An open-ended space of 2D physics-based RL environments

These details have not been verified by PyPI

Project links

License
- OSI Approved :: MIT License
Operating System
- OS Independent
Programming Language
- Python :: 3

Project description

Update: We've released a large offline dataset of expert trajectories here!

Kinetix

Kinetix is a framework for reinforcement learning in a 2D rigid-body physics world, written entirely in JAX. Kinetix can represent a huge array of physics-based tasks within a unified framework. We use Kinetix to investigate the training of large, general reinforcement learning agents by procedurally generating millions of tasks for training. You can play with Kinetix in our online editor, or have a look at the JAX physics engine and graphics library we made for Kinetix. Finally, see our docs for more information and more in-depth examples.

The above shows specialist agents trained on their respective levels.

📊 Paper TL; DR

We train a general agent on millions of procedurally generated physics tasks. Every task has the same goal: make the green and blue touch, without green touching red. The agent can act through applying torque via motors and force via thrusters.

The above shows a general agent zero-shotting unseen randomly generated levels.

We then investigate the transfer capabilities of this agent to unseen handmade levels. We find that the agent can zero-shot simple physics problems, but still struggles with harder tasks.

The above shows a general agent zero-shotting unseen handmade levels.

📜 Basic Usage

Kinetix follows the interface established in gymnax:

# Use default parameters
env_params = EnvParams()
static_env_params = StaticEnvParams()

# Create the environment
env = make_kinetix_env(
  observation_type=ObservationType.PIXELS,
  action_type=ActionType.CONTINUOUS,
  reset_fn=make_reset_fn_sample_kinetix_level(env_params, static_env_params),
  env_params=env_params,
  static_env_params=static_env_params,
)

# Reset the environment state (this resets to a random level)
_rngs = jax.random.split(jax.random.PRNGKey(0), 3)

obs, env_state = env.reset(_rngs[0], env_params)

# Take a step in the environment
action = env.action_space(env_params).sample(_rngs[1])
obs, env_state, reward, done, info = env.step(_rngs[2], env_state, action, env_params)

# Render environment
renderer = make_render_pixels(env_params, env.static_env_params)

pixels = renderer(env_state)

plt.imshow(pixels.astype(jnp.uint8).transpose(1, 0, 2)[::-1])
plt.show()

⬇️ Installation

To install Kinetix (tested with python3.10):

git clone https://github.com/FlairOx/Kinetix.git
cd Kinetix
pip install -e ".[dev]"
pre-commit install

Please see here to install jax for your accelerator.

[!TIP] Setting export JAX_COMPILATION_CACHE_DIR="$HOME/.jax_cache" in your ~/.bashrc helps improve usability by caching the jax compiles.

Kinetix is also available on PyPi, and can be installed using pip install kinetix-env

🎯 Editor

We recommend using the KinetixJS editor, but also provide a native (less polished) Kinetix editor.

To open this editor run the following command.

python3 kinetix/editor.py

The controls in the editor are:

Move between edit and play modes using spacebar
In edit mode, the type of edit is shown by the icon at the top and is changed by scrolling the mouse wheel.
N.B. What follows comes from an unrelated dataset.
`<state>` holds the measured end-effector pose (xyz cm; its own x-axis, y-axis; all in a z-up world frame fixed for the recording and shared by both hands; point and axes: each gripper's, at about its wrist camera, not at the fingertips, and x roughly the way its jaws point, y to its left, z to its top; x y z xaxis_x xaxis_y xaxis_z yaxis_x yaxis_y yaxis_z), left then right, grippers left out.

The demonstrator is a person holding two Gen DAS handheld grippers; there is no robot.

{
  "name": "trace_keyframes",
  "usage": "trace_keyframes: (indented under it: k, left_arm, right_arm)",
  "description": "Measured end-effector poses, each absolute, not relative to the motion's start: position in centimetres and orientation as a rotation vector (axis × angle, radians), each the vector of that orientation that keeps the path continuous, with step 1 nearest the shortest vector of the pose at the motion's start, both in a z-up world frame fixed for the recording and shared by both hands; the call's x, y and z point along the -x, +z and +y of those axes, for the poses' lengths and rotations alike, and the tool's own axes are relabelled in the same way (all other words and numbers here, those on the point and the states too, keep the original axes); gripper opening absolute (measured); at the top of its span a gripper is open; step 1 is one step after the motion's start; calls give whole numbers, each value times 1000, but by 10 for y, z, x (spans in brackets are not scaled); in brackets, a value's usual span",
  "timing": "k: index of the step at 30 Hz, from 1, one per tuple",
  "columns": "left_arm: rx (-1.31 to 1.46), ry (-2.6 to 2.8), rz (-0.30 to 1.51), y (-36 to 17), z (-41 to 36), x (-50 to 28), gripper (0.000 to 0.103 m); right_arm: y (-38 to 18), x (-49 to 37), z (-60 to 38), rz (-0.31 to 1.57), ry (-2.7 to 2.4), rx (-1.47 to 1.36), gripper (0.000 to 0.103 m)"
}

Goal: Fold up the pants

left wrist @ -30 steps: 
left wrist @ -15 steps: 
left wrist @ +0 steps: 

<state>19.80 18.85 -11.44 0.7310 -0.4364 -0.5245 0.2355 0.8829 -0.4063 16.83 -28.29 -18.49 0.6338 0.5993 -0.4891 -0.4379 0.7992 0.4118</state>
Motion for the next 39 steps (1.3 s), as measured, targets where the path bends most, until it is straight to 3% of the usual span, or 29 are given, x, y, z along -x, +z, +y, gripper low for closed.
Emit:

For instance, by navigating to the rectangle editing function you can click to place a rectangle.
- You can also press the number keys to cycle between modes.
To open handmade levels press ctrl-O and navigate to the ones in the L folder.
When playing a level use the arrow keys to control motors and the numeric keys (1, 2) to control thrusters.

📈 Experiments

We have three primary experiment files,

SFL: Training on levels with high learnability, this is how we trained our best general agents.
PLR PLR/DR/ACCEL in the JAXUED style.
PPO Normal PPO in the PureJaxRL style.

To run experiments with default parameters run any of the following:

python3 experiments/sfl.py
python3 experiments/plr.py
python3 experiments/ppo.py

python3 experiments/plr.py ued.replay_prob=0 # for DR

We use hydra for managing our configs. See the configs/ folder for all the hydra configs that will be used by default, or the docs. If you want to run experiments with different configurations, you can either edit these configs or pass command line arguments as follows:

python3 experiments/sfl.py model.transformer_depth=8

These experiments use wandb for logging by default.

[!Note] Experiments tend to run faster when you have JAX's persistent compilation cache enabled, and you can set it, for instance, as export JAX_COMPILATION_CACHE_DIR=.jax_cache

🏋️ Training RL Agents

We provide several different ways to train RL agents, with the three most common options being, (a) Training an agent on random levels, (b) Training an agent on a single, hand-designed level or (c) Training an agent on a set of hand-designed levels.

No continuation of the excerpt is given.